Iraqi military sources said a launcher fixed on the rear of a truck was utilized in Wednesday’s attack and was found on nearby farmland assail fire.
On Tuesday, a drone attacked Erbil airport in northern Iraq, targeting a US base on the airport grounds, Kurdish security sources said. Three rockets also landed on Ain al-Asad on Monday without causing casualties.
Us has been holding indirect talks with Iran aimed toward bringing both nations back to compliance with the 2015 Iran nuclear deal, which was abandoned by then-President Donald Trump. No date has been set for the next round of the talks, which adjourned on June 20.
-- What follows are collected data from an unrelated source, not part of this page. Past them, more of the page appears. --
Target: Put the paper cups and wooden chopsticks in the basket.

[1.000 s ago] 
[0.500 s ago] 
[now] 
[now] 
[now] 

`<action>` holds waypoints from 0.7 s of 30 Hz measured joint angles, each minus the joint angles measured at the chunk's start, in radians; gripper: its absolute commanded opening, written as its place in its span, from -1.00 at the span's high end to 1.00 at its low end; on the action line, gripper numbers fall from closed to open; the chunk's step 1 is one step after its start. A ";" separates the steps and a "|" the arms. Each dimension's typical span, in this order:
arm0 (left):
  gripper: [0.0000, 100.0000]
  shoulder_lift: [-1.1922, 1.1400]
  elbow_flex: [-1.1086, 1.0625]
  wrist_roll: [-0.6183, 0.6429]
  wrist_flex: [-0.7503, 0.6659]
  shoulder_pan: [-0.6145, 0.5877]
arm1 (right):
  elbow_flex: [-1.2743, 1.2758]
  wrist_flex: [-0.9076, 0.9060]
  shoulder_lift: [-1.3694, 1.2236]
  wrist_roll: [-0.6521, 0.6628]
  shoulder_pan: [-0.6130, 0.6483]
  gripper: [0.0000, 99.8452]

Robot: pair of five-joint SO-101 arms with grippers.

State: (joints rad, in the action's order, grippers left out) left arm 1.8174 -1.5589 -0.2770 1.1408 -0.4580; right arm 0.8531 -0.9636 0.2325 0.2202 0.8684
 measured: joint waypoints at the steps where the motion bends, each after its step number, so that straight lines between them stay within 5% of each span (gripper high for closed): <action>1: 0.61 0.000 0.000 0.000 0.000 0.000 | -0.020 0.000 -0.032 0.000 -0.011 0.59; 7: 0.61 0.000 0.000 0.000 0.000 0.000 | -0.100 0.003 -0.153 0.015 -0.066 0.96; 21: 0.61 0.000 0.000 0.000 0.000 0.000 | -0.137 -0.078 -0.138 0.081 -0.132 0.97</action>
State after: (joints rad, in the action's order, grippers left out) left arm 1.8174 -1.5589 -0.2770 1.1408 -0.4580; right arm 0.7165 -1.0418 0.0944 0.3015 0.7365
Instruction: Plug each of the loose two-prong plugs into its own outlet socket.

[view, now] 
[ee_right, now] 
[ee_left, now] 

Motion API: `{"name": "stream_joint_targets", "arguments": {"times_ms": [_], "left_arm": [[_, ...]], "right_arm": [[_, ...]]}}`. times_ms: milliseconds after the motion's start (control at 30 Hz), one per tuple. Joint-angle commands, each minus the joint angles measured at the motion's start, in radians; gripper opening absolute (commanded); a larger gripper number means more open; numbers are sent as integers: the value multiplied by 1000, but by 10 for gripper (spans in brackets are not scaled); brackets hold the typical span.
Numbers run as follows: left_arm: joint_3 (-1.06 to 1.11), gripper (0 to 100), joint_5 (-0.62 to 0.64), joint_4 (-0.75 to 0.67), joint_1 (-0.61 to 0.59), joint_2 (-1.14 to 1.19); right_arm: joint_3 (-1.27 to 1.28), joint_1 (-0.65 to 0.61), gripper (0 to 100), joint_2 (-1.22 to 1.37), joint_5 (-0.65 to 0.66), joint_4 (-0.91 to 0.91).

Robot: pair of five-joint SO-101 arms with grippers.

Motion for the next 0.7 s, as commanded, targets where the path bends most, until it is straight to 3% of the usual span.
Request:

Hamdi Malik, an associate fellow at the Washington Institute and a specialist on Iraq’s militias, said the attacks were a part of a coordinated escalation by Iranian-backed militias in Iraq.
The plan to strike in eastern Syria seemed to be the primary example of operations being administered simultaneously in both countries.
“It seems to me they need the green light from Iran to escalate, especially as long as the nuclear negotiations aren’t going well. But at an equivalent time, they’re doing not want to escalate beyond a particular point they are more susceptible to US airstrikes than they wont to be – and that they don’t want to overcomplicate the negotiations Iran is holding with the West.”